Earlier this month, Canadian comedian and blogger Nicole Arbour released a video called “Dear Fat People”. I had watched only one of her videos prior to this; criticizing young women who label themselves as “Instagram models”. I could only describe it as a criticism sandwich: with her actual insight and reasoning on the female image on social networks being the thin layer of bologna surrounded by the forced, starchy content that was her jokes. I did not enjoy it, so I knew I would especially not enjoy “Dear Fat People”.

The moment I saw it continuously shared by my friends on Facebook, I ignored it. When it started to trend, I fought my urge to read an article or two for about a couple hours or so. Almost every source covering the video that I ended up reading labeled her as a bully; citing her dismissal of the term “fat shaming” and how being overweight shouldn’t qualify as a disability because it is a self-inflicted choice.
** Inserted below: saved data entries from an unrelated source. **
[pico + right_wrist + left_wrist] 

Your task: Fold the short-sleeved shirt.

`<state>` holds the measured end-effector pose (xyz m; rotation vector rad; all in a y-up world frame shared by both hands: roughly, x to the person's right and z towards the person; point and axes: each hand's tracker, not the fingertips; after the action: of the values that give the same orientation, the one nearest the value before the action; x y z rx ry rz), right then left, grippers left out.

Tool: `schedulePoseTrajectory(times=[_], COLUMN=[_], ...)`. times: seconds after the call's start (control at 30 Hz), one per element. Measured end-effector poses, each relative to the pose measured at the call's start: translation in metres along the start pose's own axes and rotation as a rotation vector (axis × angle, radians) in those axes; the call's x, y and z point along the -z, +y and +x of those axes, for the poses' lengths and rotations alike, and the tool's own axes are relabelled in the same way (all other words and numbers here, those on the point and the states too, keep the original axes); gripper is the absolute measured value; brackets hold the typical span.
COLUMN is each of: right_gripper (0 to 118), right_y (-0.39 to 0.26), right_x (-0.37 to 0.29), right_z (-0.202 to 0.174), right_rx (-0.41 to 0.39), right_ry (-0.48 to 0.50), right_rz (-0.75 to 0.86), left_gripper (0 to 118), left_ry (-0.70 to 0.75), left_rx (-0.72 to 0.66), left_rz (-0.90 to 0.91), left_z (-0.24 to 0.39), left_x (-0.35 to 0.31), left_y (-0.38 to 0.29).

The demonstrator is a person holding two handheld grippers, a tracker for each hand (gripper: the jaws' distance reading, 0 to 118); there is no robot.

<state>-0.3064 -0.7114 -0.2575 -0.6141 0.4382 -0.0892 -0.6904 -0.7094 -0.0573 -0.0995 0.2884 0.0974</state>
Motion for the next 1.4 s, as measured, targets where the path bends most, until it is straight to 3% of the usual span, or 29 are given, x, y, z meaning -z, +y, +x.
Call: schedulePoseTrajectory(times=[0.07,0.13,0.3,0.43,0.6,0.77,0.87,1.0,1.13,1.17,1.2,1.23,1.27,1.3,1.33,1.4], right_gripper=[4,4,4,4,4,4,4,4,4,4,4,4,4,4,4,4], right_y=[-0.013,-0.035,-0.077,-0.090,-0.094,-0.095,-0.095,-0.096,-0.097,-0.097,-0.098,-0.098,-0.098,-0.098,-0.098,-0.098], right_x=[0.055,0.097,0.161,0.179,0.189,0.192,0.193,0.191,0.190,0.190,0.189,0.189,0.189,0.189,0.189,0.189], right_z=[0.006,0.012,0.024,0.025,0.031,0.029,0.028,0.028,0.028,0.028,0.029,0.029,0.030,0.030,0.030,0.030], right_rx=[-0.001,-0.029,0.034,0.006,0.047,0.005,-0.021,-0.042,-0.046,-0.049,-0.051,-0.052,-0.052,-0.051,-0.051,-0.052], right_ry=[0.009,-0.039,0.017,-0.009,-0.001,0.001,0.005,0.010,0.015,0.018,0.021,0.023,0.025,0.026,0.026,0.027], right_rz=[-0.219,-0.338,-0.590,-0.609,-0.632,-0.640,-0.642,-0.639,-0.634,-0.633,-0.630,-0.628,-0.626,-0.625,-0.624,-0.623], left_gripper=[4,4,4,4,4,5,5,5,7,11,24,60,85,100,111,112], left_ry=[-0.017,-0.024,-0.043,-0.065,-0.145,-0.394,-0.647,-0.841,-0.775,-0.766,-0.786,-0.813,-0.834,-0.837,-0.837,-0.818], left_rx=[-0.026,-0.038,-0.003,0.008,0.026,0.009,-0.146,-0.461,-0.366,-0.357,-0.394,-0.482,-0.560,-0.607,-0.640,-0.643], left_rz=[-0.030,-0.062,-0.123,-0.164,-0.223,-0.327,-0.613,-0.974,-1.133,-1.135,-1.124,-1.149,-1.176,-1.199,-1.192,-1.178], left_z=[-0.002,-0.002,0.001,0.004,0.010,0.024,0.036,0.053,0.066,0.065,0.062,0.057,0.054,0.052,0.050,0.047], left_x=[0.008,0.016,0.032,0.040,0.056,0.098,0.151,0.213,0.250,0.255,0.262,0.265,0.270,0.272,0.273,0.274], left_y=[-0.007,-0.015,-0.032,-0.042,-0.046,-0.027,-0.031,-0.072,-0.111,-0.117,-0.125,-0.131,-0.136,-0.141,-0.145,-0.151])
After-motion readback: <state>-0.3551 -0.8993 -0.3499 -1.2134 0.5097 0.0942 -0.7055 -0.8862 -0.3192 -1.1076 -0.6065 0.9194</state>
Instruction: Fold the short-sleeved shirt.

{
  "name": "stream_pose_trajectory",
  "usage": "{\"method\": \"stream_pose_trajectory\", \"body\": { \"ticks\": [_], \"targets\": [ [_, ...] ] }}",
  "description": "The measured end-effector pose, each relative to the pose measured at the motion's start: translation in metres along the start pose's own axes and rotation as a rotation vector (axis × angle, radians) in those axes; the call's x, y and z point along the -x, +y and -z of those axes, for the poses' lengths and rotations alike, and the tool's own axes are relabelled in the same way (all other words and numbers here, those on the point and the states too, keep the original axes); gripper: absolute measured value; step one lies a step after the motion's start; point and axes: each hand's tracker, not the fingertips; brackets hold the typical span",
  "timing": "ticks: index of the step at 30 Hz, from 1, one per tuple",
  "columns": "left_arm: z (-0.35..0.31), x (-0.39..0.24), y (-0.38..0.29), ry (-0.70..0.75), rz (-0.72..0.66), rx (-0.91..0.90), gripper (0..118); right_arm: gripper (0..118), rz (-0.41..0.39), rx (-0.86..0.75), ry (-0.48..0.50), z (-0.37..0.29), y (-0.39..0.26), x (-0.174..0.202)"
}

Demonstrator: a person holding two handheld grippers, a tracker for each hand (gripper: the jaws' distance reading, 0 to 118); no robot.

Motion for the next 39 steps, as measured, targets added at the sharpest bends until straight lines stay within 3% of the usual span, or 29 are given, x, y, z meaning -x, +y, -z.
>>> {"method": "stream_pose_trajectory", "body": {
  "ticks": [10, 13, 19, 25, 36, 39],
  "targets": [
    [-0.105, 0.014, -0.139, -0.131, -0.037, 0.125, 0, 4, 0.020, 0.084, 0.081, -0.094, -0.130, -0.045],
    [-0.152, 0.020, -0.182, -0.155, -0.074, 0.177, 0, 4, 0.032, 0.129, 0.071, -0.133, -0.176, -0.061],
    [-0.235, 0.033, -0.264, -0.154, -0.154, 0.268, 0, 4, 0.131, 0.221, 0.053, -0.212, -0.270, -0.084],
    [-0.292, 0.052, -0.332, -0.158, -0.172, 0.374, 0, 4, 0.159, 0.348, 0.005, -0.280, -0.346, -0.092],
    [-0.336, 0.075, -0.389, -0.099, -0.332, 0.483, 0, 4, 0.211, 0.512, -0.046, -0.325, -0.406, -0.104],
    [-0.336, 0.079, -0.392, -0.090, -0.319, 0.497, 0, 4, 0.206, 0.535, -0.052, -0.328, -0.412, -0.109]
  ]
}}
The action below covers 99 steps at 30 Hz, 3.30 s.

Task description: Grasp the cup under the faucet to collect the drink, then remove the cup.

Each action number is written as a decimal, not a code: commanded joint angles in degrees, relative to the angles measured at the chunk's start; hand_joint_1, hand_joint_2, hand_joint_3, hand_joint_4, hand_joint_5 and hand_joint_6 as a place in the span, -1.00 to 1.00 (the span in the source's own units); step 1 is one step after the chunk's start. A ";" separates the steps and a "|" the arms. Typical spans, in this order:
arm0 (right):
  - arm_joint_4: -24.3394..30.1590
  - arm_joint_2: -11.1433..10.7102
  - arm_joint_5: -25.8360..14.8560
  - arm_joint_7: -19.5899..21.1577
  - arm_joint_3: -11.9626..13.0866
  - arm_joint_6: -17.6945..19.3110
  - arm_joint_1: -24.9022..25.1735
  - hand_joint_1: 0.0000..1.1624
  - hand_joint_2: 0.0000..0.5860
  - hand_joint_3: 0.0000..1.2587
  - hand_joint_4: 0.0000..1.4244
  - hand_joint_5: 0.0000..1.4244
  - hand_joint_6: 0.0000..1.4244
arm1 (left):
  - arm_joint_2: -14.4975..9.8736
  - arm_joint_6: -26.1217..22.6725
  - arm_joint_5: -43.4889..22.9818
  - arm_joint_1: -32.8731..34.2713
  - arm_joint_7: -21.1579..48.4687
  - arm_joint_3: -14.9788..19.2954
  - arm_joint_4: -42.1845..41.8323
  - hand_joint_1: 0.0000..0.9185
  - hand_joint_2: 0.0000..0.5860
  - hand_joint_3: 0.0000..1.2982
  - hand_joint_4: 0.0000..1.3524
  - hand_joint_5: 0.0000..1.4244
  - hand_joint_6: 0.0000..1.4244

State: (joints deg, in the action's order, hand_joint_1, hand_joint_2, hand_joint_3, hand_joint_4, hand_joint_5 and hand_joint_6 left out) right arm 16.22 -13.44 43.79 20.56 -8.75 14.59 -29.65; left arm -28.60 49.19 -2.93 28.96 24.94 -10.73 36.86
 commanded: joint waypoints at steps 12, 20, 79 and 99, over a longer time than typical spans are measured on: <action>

Funny enough, the more I read these things, the less angry I got. Nicole Arbour is no different than the boys, girls and teachers in middle and high school who barely knew me and whose nasty words about my body were thinly veiled by the excuse that they were looking out for me, something I know alot of individuals from any background have had to deal with. Ironically, the quotes and articles I read, the conversations I had with my friends about the whole ordeal carried a heavy mental load for me the following weekend.

I placed this woman who I know nothing about in the same circle as the people from my past who fearlessly pointed out my weight and how I would go absolutely nowhere because of it. But I  also feared my self-esteem would hit the rock bottom that I felt trapped in for so long throughout my life so far. And it did hit me, several times throughout the week. Eventually, I finally decided to work on bouncing back, getting back to my good habits; and I actually chose to watch the video that made so many heads spin…

What made “Dear Fat People” so hard to watch was not just Arbour’s comments on overweight individuals, it was her commentary on every other group as well. In between her quick edits and filters were jokes including the homosexual and the Middle Eastern community. Her easiness to makes these quips just added fuel to several already dangerous fires; which she justified due to her placement in the entertainment industry. During her visit to “The View”, Arbour brings up that she can only be seen as a “bar chick” stereotype in movies and TV due to her gender and body image. She goes on to say that if she were a man, her videos would have been applauded and respected for her honesty. Arbour’s presumptuous idea of how the entertainment industry will always see her is no different than how I saw myself as a fat young woman struggling with my own diseases and issues. Ingrained by these stereotypes, we limit ourselves from creative individuality and uniqueness; and in Arbour’s case, she is willing to bring everyone down with her. YouTube personality and TV host Grace Helbig said it best in her Oops We’re All Humans video: “I’m all for [Arbour] being a contrarian and wanting to start an alternative conversation…[but] it looks like [she’s] using a controversial, personal subject to leverage subscribers and attention in a negative way.” A rarely emotional Helbig wasn’t lying; immediately after Arbour’s video and YouTube page was shut down, she boasted in crying “censorship” and gaining followers on her Twitter and Facebook page. But every action has more than one reaction; Arbour’s name is still being dragged in the dirt by mainstream media and other popular YouTubers.

“Dear Fat People” represents the ongoing dark side of the body image conversation. But the progression of body size acceptance has had a bigger spotlight shined upon it. As I walk my huge, strong thighs down the street, I cannot help but to keep my head held high: in confidence of myself and the countless others supporting anyone who fear looking in the mirror.